In response, the rector bows once and says, “The treatment here is very strict. I hope that you will let the Buddhist teaching guide your thoughts.”

Before you have a chance to ask about that “very strict” treatment he mentioned, the rector is already leading you out of his office and back to the meditation hall. What follows is an elaborate set of ceremonies that includes carrying your sitting mat and walking around the meditation hall once, lots of bowing, and the return of your certificate. Then, the rector leaves and you head to the assembly quarters, and the monk in charge of those quarters announce you to the rest of the assembly and help you find a spot to settle in, with lots more bowing along the way. 

At some point during your orientation, you get introduced to the senior staff, such as the attendant, the prior, the chief seat, the scribe, the curator of the sultra, and the guest master. And over the next three days, you are supposed to stay in the meditation hall, waiting to be summoned to meet with various senior monks. During these three days, you are not supposed to wander around the monastery, because then people might have to go looking for you when they want to summon you for one of these get-to-know-you meetings. Instead, you are supposed to rise extra early and be prepared to go so that when someone does come to summon you for a meeting, they don’t have to wake up everyone else.

So, after your three-day orientation that involved a lot of sitting, bowing, and formal greetings, you’re in.
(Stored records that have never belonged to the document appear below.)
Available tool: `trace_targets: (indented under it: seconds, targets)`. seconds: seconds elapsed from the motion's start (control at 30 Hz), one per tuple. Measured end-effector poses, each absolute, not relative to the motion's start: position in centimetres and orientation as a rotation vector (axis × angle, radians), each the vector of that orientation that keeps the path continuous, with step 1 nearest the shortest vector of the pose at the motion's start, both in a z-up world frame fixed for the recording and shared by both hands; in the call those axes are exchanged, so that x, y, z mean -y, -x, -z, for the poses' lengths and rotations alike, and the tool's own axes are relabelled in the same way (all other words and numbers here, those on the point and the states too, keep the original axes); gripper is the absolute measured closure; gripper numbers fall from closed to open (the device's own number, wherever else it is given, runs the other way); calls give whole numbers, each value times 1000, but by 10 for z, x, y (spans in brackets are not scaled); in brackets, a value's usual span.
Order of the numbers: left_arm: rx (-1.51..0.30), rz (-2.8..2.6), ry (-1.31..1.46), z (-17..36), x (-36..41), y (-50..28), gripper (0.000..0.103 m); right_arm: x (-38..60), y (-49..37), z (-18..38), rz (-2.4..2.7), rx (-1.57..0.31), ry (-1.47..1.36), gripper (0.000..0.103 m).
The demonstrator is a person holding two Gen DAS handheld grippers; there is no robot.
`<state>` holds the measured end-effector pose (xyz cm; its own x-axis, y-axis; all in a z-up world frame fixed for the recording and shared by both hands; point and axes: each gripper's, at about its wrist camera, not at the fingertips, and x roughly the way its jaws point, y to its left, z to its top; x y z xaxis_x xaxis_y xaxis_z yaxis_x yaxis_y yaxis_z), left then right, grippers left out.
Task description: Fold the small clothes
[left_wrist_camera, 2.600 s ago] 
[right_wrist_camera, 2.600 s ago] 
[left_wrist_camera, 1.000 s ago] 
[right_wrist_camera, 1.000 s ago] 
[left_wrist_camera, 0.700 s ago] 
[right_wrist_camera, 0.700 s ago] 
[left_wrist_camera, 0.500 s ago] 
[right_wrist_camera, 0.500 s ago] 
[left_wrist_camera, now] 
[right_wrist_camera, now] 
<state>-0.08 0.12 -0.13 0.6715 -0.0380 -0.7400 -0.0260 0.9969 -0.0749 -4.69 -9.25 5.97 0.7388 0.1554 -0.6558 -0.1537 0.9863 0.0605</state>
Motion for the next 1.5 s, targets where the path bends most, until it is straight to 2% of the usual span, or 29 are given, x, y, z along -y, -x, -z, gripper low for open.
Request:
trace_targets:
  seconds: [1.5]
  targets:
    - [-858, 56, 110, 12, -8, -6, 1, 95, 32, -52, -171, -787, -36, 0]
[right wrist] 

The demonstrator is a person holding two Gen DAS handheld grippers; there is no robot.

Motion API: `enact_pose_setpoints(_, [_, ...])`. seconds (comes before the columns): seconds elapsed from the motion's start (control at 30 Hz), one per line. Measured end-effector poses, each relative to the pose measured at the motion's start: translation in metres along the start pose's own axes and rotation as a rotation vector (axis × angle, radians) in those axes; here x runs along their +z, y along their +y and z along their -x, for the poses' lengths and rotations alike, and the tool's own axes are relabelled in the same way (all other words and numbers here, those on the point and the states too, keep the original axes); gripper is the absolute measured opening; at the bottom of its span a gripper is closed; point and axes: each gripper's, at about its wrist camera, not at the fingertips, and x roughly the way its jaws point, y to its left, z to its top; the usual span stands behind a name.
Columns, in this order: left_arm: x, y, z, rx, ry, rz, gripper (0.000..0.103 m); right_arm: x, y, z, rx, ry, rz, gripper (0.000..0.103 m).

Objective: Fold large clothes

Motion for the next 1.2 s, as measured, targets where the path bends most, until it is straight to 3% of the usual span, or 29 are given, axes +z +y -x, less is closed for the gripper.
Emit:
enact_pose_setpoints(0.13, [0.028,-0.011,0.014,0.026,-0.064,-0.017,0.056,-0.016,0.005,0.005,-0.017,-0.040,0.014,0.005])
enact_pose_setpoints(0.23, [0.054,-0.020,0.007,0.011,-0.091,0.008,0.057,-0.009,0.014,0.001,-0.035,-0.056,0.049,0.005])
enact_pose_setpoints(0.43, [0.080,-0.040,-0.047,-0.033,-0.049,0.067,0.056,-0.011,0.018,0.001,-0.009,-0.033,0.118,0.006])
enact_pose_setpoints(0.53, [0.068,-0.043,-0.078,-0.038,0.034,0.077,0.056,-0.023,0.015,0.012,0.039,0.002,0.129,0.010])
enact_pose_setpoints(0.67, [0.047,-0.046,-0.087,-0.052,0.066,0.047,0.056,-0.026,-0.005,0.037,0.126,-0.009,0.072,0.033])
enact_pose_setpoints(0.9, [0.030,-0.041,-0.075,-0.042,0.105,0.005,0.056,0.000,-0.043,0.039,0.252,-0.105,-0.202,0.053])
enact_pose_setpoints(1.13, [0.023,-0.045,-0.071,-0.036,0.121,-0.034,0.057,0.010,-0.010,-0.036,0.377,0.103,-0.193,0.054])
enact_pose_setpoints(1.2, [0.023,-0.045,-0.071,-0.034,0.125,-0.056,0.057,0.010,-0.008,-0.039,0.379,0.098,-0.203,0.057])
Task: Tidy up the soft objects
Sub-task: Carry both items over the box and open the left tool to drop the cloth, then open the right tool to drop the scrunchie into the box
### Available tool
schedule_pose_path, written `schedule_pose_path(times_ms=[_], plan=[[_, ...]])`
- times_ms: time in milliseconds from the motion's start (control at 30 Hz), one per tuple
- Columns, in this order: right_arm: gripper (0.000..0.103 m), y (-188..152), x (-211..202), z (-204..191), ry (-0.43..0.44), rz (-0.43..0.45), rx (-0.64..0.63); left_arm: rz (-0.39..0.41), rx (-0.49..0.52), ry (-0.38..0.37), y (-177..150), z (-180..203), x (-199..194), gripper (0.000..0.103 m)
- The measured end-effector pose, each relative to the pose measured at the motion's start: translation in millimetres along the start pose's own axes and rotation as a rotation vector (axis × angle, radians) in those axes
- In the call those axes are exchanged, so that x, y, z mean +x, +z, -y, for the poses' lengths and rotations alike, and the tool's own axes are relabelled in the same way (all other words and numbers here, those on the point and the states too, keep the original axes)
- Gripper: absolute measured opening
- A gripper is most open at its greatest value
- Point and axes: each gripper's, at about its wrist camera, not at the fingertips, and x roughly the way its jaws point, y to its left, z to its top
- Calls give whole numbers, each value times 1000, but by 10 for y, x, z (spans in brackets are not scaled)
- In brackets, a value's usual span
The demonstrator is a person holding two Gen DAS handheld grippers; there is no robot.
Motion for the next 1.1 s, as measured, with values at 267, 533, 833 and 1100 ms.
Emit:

So … what exactly are you in for? Well, let’s see: Your day is regulated by many different ringing of bells and banging of drums, wooden boards, and such, and you have to learn what each one means. And there are lots of meditation, and sermons, and chanting. For instance, on the 5th, 10th, 20th, and 25th days of each month, the abbot ascends to his seat in the Dharma hall to deliver a morning sermon. In addition, on each day of the month that ends in a three or an eight, the assembly participates in chanting. On the days ending in 3, you chant prayers for the wellbeing of the emperor and for protection from the guardian deities of the monastery. On the days ending in 8, you chant about the impermanence of all things and how “we are like fish trapped in water that is slowly dwindling.” Oh and every five days the abbot ascends the platform in the Dharma hall to do a little informal sermonizing to, quote, “inspire the monks to rise up, filled with the doctrine of the school’s traditions.” 

As you can imagine, there is a whole long list of prescribed appropriate behaviors associated with every sermon or chanting session. For instance, with the sermons, there are no excused absences. The rulebook says “Whoever violates this rule will suffer the monastery’s penalty.” Now, the book doesn’t say what that penalty is, but it adds, “It is best to avoid this offense.” And if you’re running late and the abbot had already taken his seat in the Dharma hall, then you should not enter the hall and should avoid letting the abbot see you, which yeah, if I was late to an event with no excused absences, I would want to make sure the abbot didn’t see me. Also, during the sermon, if someone asks an unintentionally funny question, you should refrain from laughing or even so much as breaking a faint smile. Instead, you should maintain, quote, “a demeanor of sincerity and solemnity while listening to the abbot’s profound teaching.”

And of course, there are lots of other “thou shalt nots” outside of sermons and chants. The book provides a list of some of these inappropriate behaviors. Some of these seem understandable in the context of a monastery, such as not congregating in the hall, not leaning on the railing in sacred shrines, not being publicly naked at the bathhouse, not vying for the more honorable seats during assemblies, and not spreading gossip. Other entries on the list seem rather nitpicky, like not shuffling your feet after nightfall or not releasing the curtains noisily behind you as you enter or exit. Some tenets seem downright impossible to follow, like not making noise while blowing your nose or spitting since that would, quote, “disturb the assembly of purity.” Others seem to come from the “because of me they now have a policy” category, like not making medicine pills. And then there is my personal favorite frowned-upon behavior: Never being satisfied with meals and talking only of meals offered at other monasteries. I would imagine that a corollary would be thou shall not spit in the food of a monk who complains incessantly about the meals that you are preparing.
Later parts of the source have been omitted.